As the listing description says, Round Island is only minutes away from Ladysmith on Vancouver Island but first you’ve got to have a boat. And a place to dock it. Did we mention there’s no house? Or water, or power?

Vancouver real estate prices pushing millennials to leave city: report

James Island in B.C. could be yours for a mere $75 million

Once you tot up the cost of building a residence, providing utilities and setting up moorage in a sheltered location that won’t be battered by the B.C. coast’s nasty winter storms, setting up permanent housekeeping on your private island begins to look expensive even within sight of civilization.

“You have to provide your own power, your own waste management systems, your own water. So all your infrastructure is typically independent,” Handja said.

Few B.C. coastal islands change hands most years

If was simple, everyone would be doing it. But Handja said only a relative handful of the couple hundred coastal islands in private hands (the rest are owned by the Crown and/or forestry companies) may go on the market in a given year.

“On average the turnover is absolutely minimal because of the availability is minimal and rare,” said Handja. “We probably have about 16 islands for sale right now on the coast.”

A few like North Trail Island, listed by Handja at roughly $2.3 million, are connected to the water supply of nearby communities (in this case Sechelt on the mainland Sunshine Coast) or have an underwater cable connecting them to the B.C. Hydro grid. Getting that approved can take years, said Handja, and cost hundreds of thousands to install.

Handja deals a lot in raw land with boat or float-plane access only. Which means all building materials must come in by water and issues such as sewage, water and power need to be dealt with.

“It can be as basic as a composting toilet, rainwater collection and a little tiny portable Honda generator, to systems that are state of the art sophisticated, integrated with solar, wind and water turbine generators with storage capacity and banks of batteries and you can spend a hundred grand,” he said.

Then there’s the matter of getting groceries.

“Some people have to travel a whole day to get to a place like Campbell River,” he said.

And if you have a medical emergency, a 911 response will arrive by air or boat. Know any first aid?

“I have guys who phone me up and say they’re looking for remote property and I tell them I live in Campbell River with 32,000 people and they go, oh my god, not that remote,” said Handja.

But Handja noted relatively few island owners are permanent residents.
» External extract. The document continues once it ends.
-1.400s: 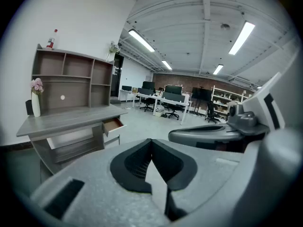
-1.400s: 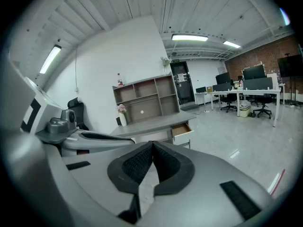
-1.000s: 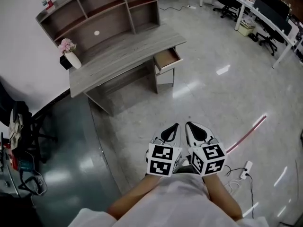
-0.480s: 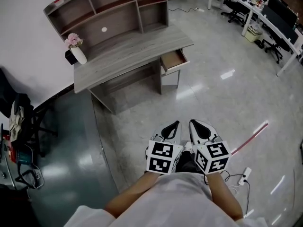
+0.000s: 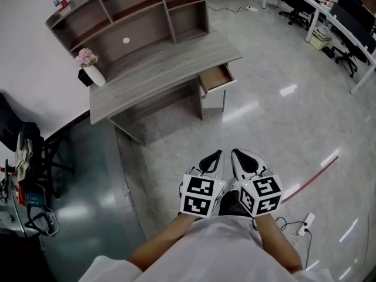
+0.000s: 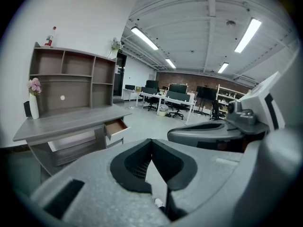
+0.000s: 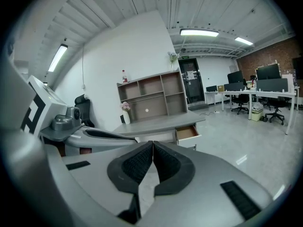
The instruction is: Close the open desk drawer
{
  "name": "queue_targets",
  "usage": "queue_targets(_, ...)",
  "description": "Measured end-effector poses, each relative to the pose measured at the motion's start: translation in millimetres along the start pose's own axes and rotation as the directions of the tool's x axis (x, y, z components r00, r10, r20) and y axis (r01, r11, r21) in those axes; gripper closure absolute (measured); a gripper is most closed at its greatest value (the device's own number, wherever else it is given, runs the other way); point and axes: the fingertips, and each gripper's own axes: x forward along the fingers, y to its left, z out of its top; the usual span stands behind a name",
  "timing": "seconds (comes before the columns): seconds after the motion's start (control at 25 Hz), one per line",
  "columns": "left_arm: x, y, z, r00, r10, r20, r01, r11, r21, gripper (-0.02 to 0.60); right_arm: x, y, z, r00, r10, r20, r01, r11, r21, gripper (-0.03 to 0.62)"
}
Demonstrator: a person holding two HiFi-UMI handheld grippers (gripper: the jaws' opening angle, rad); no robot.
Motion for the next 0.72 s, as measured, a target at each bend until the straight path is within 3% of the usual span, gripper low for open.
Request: queue_targets(0.72,151,29,66,0.99,0.112,-0.086,-0.113,0.994,-0.007,0.578,88,-136,39,0.989,0.131,-0.063,-0.127,0.99,0.056,0.592)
“Typically I would say they are certainly not for full-time living,” he said, adding some are content to build a tent platform and simply to show up by boat periodically with camping gear.

Islands a solid investment but not a gold mine

Buying an island is a fairly solid investment, though you’re not likely to make a Vancouver-style killing.

Handja said most buyers are wealthy enough not to be worried about market fluctuations.

“The fact that there are very few private islands period throughout the coast, I feel lends some additional security to this type of investment,” he said.

“Think about how many people there are in the world and how few islands there are. On top of all this, there is typically only a handful or two ever for sale at any given time.

There are ways of getting the same idyllic coastal experience without roughing it so much, such as buying property on one of the larger inhabited islands.

“I love the Discovery Islands, Quadra and Cortes for example,” said Handja. “Ferry, power, some amenities on the islands.”

Prices climb accordingly, with properties starting around $500,000 on up to $4 million.

“You can by decent waterfront starting at $600,000 to $1.1 million,” said Handja, adding likely that would include some kind of cabin.

“If you sold your three-bedroom condo on 4th Ave. [in Vancouver] for 700 grand or so, you could go to Cortes and buy a 2.5-acre property I have with a house that’s about 2,500 square feet that’s relatively new, 500 feet of ocean front, have your own dock and your own moorage. That’s where most people will go.”